- _Prompt_
Leaving the pictures aside, repeat the entries exactly.

Collected data entries
#####
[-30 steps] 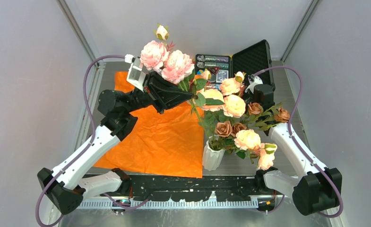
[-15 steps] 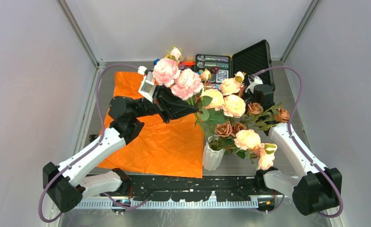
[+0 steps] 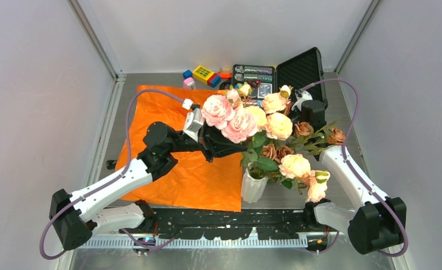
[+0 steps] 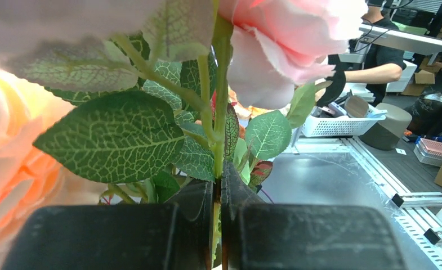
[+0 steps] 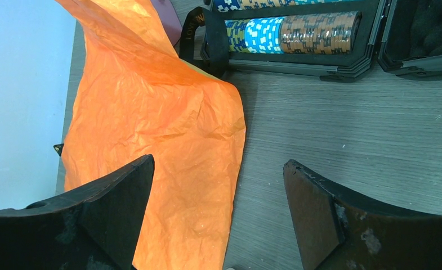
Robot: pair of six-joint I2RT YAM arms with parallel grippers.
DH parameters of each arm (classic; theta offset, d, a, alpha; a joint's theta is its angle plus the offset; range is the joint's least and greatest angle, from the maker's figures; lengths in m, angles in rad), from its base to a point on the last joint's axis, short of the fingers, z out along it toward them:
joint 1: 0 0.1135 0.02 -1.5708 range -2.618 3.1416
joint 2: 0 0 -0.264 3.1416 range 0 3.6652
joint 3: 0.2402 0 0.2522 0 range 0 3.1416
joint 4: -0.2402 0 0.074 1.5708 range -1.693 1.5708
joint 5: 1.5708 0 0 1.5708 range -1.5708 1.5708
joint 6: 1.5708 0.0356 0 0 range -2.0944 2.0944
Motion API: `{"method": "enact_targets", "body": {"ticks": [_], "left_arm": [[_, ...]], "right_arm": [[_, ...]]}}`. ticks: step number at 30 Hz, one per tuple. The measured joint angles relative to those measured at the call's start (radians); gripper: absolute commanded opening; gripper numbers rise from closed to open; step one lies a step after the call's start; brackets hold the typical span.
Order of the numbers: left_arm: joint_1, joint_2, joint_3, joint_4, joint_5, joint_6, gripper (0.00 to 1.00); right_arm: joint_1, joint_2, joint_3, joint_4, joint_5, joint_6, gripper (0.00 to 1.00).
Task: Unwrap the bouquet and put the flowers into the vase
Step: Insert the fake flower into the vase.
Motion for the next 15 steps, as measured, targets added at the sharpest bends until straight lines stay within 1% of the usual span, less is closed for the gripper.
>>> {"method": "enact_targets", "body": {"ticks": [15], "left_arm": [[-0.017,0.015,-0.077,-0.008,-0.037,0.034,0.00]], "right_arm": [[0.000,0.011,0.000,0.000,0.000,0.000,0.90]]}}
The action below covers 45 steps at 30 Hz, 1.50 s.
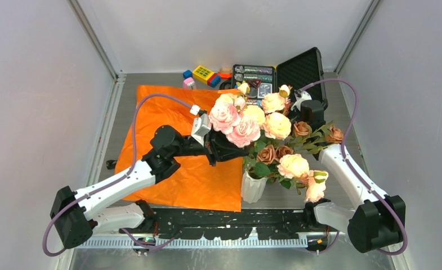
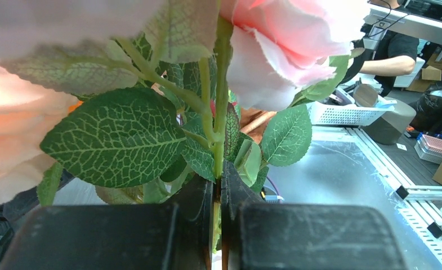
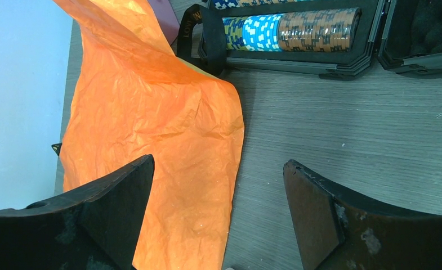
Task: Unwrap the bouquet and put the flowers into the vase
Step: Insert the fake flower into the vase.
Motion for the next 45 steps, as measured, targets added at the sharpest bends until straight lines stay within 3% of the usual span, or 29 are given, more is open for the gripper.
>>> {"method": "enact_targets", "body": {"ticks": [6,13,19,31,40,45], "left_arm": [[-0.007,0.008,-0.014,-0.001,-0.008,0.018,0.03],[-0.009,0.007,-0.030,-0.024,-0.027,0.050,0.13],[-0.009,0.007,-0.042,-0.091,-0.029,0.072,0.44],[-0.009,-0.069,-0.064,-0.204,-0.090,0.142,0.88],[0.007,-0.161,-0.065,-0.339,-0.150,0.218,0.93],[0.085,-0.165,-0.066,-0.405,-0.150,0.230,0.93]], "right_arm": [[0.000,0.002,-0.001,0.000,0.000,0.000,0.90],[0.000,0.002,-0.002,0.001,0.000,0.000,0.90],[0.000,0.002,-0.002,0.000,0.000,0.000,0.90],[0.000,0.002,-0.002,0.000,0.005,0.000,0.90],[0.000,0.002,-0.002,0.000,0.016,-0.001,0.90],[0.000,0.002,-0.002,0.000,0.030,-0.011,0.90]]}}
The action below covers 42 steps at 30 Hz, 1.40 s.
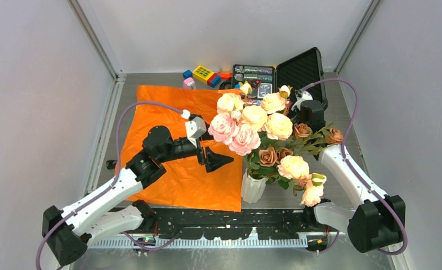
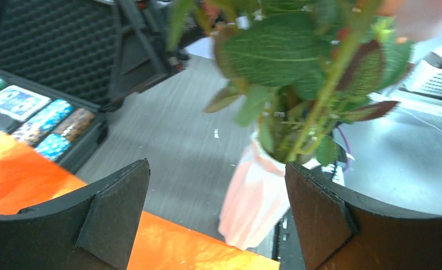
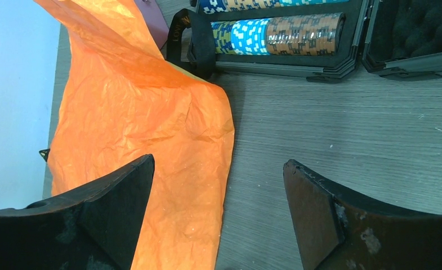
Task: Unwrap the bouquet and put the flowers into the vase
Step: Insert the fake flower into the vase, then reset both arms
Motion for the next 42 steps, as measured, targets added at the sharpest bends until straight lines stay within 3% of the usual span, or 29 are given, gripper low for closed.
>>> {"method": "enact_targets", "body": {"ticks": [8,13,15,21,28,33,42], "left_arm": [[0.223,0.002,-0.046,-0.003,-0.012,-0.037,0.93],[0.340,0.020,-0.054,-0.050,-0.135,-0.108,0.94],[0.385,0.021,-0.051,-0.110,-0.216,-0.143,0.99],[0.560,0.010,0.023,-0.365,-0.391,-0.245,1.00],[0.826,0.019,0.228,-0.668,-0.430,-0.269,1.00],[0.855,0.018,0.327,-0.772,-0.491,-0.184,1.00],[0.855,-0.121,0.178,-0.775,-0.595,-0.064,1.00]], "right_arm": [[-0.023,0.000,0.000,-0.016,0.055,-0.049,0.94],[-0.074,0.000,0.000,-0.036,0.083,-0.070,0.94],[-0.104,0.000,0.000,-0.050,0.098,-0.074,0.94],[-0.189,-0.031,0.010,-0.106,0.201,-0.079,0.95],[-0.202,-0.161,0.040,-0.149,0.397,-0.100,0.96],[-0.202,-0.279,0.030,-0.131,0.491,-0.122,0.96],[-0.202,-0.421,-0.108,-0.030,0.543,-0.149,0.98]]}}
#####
- _Output of the exercise_
[-30 steps] 
[-15 steps] 
[+0 steps] 
[+0 steps] 
[+0 steps] 
Robot: pair of six-joint I2RT YAM arms with parallel grippers.
DH parameters of each arm (classic; theta offset, d, a, alpha; a joint's theta is its angle plus the offset; range is the joint's least and greatest angle, from the maker's figures; lengths in m, angles in rad), from its base to a point on the last joint's axis, short of the fingers, z out along it toward them:
joint 1: 0 0.1135 0.02 -1.5708 range -2.618 3.1416
joint 2: 0 0 -0.264 3.1416 range 0 3.6652
joint 3: 0.2402 0 0.2522 0 range 0 3.1416
joint 4: -0.2402 0 0.074 1.5708 range -1.693 1.5708
joint 5: 1.5708 0 0 1.5708 range -1.5708 1.5708
joint 6: 1.5708 0.0356 0 0 range -2.0944 2.0944
Motion API: `{"method": "enact_targets", "body": {"ticks": [_], "left_arm": [[_, ...]], "right_arm": [[_, ...]]}}`. ticks: step number at 30 Hz, one per tuple. The measured joint angles relative to those measured at the call's start (radians); gripper: absolute commanded opening; gripper numbers rise from closed to open; step one lies a step after the call's start; brackets hold the typical span.
Order of the numbers: left_arm: joint_1, joint_2, joint_3, joint_4, joint_5, joint_6, gripper (0.00 to 1.00); right_arm: joint_1, joint_2, joint_3, joint_4, joint_5, joint_6, gripper (0.00 to 1.00).
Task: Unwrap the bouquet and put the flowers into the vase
Step: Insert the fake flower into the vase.
Motion for the next 15 steps, as measured, targets added at the sharpest bends until straight lines stay within 1% of the usual span, less is closed for the gripper.
>>> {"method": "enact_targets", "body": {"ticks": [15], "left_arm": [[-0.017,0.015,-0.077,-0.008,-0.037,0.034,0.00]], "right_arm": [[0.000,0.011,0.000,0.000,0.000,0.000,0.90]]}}
The action below covers 45 steps at 30 Hz, 1.50 s.
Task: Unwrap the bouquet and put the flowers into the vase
Step: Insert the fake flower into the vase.
Motion for the next 45 steps, as measured, targets added at the sharpest bends until straight lines stay within 3% of the usual span, or 29 are given, more is open for the gripper.
>>> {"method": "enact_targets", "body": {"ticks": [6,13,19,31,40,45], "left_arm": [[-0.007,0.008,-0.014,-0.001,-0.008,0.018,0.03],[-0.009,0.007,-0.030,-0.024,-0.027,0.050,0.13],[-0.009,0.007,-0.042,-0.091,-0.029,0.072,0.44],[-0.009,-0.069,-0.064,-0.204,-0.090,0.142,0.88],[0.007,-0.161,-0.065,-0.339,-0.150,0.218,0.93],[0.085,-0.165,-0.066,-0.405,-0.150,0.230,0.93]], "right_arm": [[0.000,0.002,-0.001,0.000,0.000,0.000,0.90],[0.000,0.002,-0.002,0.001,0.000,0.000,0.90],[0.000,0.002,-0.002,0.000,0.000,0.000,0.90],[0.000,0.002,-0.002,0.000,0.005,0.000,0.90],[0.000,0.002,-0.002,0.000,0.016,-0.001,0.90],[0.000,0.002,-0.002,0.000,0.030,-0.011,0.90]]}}
The action below covers 42 steps at 30 Hz, 1.40 s.
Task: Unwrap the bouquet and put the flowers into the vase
Step: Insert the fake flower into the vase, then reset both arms
Motion for the next 42 steps, as measured, targets added at the sharpest bends until straight lines stay within 3% of the usual span, or 29 are given, gripper low for closed.
>>> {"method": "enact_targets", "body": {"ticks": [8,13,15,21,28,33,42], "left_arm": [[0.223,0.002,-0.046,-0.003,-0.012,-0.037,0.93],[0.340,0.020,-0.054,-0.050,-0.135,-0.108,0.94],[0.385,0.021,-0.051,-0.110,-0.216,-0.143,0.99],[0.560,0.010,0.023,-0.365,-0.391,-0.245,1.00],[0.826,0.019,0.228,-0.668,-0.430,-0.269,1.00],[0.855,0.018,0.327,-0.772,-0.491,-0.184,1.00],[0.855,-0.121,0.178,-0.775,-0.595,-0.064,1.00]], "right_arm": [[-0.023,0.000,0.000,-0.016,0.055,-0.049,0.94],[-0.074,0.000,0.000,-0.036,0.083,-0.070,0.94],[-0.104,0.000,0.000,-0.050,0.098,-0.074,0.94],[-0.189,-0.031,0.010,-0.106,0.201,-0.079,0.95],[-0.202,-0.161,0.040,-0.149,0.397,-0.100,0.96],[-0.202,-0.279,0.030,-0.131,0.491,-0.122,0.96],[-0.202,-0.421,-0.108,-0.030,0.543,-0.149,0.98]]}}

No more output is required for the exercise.